I’m going to try and explain this without being too confusing, but…
I’m essentially looking for a way to imitate the way one-sided planes render, but with 3D objects - meaning I want to be able to see through the object from one side, but have it render on the other.
The use case for this is hallway walls in an isometric game. I want the player to be able to see the floor and enemies through walls when view from the back side, but then have the front side render when looking down the hallway (see images for example).
I was using planes for this because it gave me the exact behavior I wanted, but when I started using more complex shapes to make the level, you know, interesting, I started running into issues.
The primary issue is that any surface that’s even sort of rotated backward in the direction of the camera will render - you can see this most clearly at the bottom of the second image. The horizontal gold stripe running down the middle of the floor is actually a strip of gold on the walls facing away from the camera, but the strip is angled slightly back toward the camera to give it some contouring.
A solution I had in mind for this was to use a dot product to see whether the camera was in front of the wall or not - if it isn’t, turn off the mesh renderer entirely - if it is, turn it back on. However, just in this scene alone, which is just a test scene, there are 71 small sections of wall that would all individually have to do this check regularly - and even if I grouped them up by sections of wall, we’re already talking about 17 sections and I’m not convinced that the dot product solution will scale to a production-sized level.
It feels like there ought to be a better solution to this - maybe something shader graphy, but my shader graph skills are admittedly not strong enough to be able to puzzle out the solution alone.
Dot products are super cheap. Unity is doing significantly more expensive operations on every single game object in the scene every frame to check if the bounds are in view or not. Adding a dot product on top of that isn’t really going to be an issue. It may even save you some time per frame to skip having to render those objects.

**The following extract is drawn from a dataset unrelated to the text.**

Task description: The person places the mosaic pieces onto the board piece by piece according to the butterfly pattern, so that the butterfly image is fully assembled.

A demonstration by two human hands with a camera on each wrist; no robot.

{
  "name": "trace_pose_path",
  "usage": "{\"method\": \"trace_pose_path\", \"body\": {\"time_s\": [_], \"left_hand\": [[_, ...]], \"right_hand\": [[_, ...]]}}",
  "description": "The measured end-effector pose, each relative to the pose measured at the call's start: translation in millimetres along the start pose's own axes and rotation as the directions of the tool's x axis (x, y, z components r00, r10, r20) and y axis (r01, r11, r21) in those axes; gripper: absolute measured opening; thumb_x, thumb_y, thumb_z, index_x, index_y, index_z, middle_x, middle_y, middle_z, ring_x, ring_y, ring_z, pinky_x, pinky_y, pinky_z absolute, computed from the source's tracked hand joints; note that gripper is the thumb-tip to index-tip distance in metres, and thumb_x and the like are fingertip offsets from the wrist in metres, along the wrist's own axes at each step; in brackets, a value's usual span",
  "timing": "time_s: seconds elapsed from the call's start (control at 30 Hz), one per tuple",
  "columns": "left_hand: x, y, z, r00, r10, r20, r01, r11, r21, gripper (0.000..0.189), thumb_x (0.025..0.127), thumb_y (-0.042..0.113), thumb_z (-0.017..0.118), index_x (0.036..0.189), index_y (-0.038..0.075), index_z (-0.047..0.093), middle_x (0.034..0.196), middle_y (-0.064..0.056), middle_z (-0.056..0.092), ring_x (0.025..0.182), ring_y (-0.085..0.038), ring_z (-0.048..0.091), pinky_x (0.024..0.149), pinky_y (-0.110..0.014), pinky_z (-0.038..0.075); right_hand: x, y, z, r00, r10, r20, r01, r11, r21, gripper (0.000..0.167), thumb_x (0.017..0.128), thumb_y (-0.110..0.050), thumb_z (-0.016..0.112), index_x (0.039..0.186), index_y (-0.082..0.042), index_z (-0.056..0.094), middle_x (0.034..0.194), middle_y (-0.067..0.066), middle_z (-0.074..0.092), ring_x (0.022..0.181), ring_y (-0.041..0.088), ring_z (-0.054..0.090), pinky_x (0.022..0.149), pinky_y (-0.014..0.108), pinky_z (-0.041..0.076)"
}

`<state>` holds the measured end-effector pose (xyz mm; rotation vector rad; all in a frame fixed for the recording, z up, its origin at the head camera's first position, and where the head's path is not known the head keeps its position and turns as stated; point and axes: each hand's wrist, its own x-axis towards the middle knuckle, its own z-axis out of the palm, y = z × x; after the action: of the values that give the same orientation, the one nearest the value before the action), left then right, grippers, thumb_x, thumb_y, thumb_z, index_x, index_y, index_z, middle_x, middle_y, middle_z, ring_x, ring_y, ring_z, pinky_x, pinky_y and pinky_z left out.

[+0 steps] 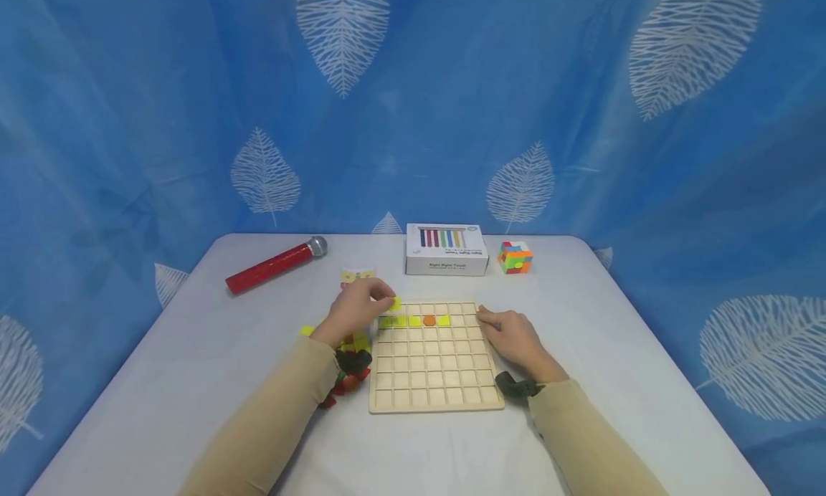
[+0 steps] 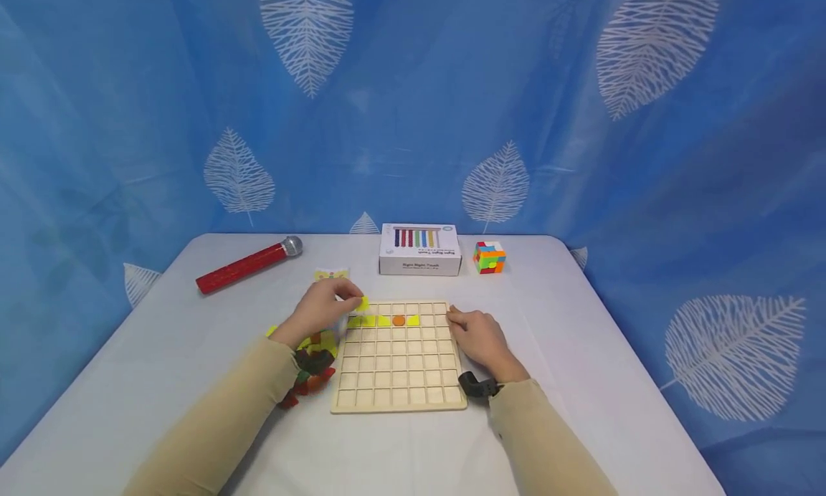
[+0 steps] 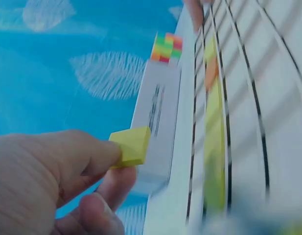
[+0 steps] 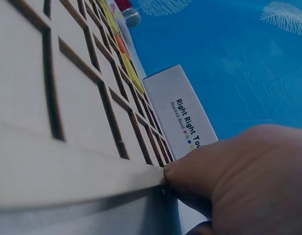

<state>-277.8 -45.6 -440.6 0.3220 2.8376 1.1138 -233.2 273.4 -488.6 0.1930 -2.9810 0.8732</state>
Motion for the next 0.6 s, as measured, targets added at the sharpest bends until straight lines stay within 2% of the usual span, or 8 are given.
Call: {"method": "trace_pose_path", "body": {"time_s": [0.13, 0.27, 0.47, 0.6], "left_hand": [[10.7, 21.3, 24.4, 0.997, 0.045, 0.070, -0.047, 0.999, 0.023, 0.009, 0.096, 0.029, 0.071, 0.099, 0.022, 0.076, 0.097, 0.006, 0.072, 0.090, -0.015, 0.065, 0.082, -0.040, 0.053], [17.2, 37.6, 49.4, 0.989, 0.086, 0.125, -0.091, 0.995, 0.037, 0.011, 0.097, 0.029, 0.070, 0.101, 0.022, 0.077, 0.099, 0.007, 0.074, 0.089, -0.013, 0.066, 0.076, -0.037, 0.053], [27.0, 57.7, 79.1, 0.982, 0.125, 0.145, -0.135, 0.989, 0.066, 0.011, 0.097, 0.029, 0.069, 0.101, 0.024, 0.078, 0.104, 0.008, 0.075, 0.093, -0.013, 0.068, 0.076, -0.036, 0.055], [32.5, 68.0, 89.2, 0.983, 0.113, 0.146, -0.130, 0.985, 0.110, 0.011, 0.097, 0.029, 0.070, 0.102, 0.024, 0.078, 0.107, 0.008, 0.076, 0.097, -0.015, 0.070, 0.077, -0.037, 0.055]], "right_hand": [[0.1, 4, -2, 1.000, 0.007, -0.006, -0.007, 1.000, 0.018, 0.035, 0.101, -0.024, 0.064, 0.133, -0.010, 0.068, 0.145, 0.005, 0.059, 0.136, 0.035, 0.055, 0.112, 0.054, 0.043], [0.9, 8, 0, 1.000, -0.005, -0.004, 0.005, 1.000, 0.023, 0.035, 0.100, -0.025, 0.064, 0.131, -0.010, 0.070, 0.144, 0.005, 0.060, 0.135, 0.036, 0.055, 0.112, 0.055, 0.042], [2.2, 11, 0, 1.000, -0.011, 0.016, 0.011, 0.999, 0.042, 0.036, 0.100, -0.027, 0.065, 0.133, -0.012, 0.069, 0.146, 0.002, 0.059, 0.136, 0.034, 0.055, 0.113, 0.053, 0.042], [2.2, 11, -3, 1.000, -0.020, 0.009, 0.020, 0.999, 0.036, 0.035, 0.101, -0.026, 0.064, 0.133, -0.012, 0.069, 0.146, 0.002, 0.059, 0.136, 0.034, 0.055, 0.112, 0.052, 0.043]]}}
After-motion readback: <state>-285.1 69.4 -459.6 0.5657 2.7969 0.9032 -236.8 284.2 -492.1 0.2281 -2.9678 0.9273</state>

The main thing is you probably want to setup some kind of manager that handles this, maybe using c# jobs, rather than running the dot product in an LateUpdate for every frame. If you do that you can probably handle a few hundred thousand of these kinds of checks per frame without a noticeable problem.
That said, doing it with a shader isn’t a terrible idea either. There are nodes to get the object’s position, and you can transform a Vector3 from object to world space to get the world space “front” direction. Then there are nodes for getting the world space camera position, and a dot product node. And that’s all of the parts you need. The best option for hiding the mesh cheaply would be to override the Vertex Position with a hardcoded value, like Vector3(0,0,0), if the dot product fails (using Comparison and Branch nodes).